- **Task brief**: Every line of the data below is to be written out again exactly.
(Supplied data begins)
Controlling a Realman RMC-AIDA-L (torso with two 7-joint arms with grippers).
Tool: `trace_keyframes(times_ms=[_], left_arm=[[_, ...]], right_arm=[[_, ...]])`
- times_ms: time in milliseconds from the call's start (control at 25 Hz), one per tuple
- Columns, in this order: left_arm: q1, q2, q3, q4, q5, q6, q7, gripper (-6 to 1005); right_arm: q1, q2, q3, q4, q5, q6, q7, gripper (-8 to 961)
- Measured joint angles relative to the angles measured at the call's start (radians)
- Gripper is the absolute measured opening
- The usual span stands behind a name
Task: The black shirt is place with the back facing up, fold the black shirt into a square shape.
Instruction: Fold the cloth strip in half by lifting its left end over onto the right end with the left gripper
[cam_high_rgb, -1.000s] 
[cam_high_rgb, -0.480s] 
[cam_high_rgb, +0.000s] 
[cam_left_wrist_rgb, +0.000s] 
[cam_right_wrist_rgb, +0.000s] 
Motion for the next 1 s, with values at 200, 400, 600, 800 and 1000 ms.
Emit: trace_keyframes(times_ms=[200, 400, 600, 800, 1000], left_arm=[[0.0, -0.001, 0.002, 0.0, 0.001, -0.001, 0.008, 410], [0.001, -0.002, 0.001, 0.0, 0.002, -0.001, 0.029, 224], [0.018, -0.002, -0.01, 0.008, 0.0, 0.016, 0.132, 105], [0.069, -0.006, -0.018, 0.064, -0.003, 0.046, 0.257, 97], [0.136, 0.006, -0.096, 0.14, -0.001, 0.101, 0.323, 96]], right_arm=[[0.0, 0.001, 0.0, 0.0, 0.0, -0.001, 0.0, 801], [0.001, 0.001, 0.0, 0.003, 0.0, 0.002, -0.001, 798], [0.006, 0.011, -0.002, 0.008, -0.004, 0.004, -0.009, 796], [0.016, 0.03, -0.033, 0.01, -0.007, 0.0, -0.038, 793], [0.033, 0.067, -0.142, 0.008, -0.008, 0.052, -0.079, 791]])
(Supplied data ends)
- **Task answer**:
Controlling a Realman RMC-AIDA-L (torso with two 7-joint arms with grippers).
Tool: `trace_keyframes(times_ms=[_], left_arm=[[_, ...]], right_arm=[[_, ...]])`
- times_ms: time in milliseconds from the call's start (control at 25 Hz), one per tuple
- Columns, in this order: left_arm: q1, q2, q3, q4, q5, q6, q7, gripper (-6 to 1005); right_arm: q1, q2, q3, q4, q5, q6, q7, gripper (-8 to 961)
- Measured joint angles relative to the angles measured at the call's start (radians)
- Gripper is the absolute measured opening
- The usual span stands behind a name
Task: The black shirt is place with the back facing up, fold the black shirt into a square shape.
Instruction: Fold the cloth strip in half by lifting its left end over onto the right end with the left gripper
[cam_high_rgb, -1.000s] 
[cam_high_rgb, -0.480s] 
[cam_high_rgb, +0.000s] 
[cam_left_wrist_rgb, +0.000s] 
[cam_right_wrist_rgb, +0.000s] 
Motion for the next 1 s, with values at 200, 400, 600, 800 and 1000 ms.
Emit: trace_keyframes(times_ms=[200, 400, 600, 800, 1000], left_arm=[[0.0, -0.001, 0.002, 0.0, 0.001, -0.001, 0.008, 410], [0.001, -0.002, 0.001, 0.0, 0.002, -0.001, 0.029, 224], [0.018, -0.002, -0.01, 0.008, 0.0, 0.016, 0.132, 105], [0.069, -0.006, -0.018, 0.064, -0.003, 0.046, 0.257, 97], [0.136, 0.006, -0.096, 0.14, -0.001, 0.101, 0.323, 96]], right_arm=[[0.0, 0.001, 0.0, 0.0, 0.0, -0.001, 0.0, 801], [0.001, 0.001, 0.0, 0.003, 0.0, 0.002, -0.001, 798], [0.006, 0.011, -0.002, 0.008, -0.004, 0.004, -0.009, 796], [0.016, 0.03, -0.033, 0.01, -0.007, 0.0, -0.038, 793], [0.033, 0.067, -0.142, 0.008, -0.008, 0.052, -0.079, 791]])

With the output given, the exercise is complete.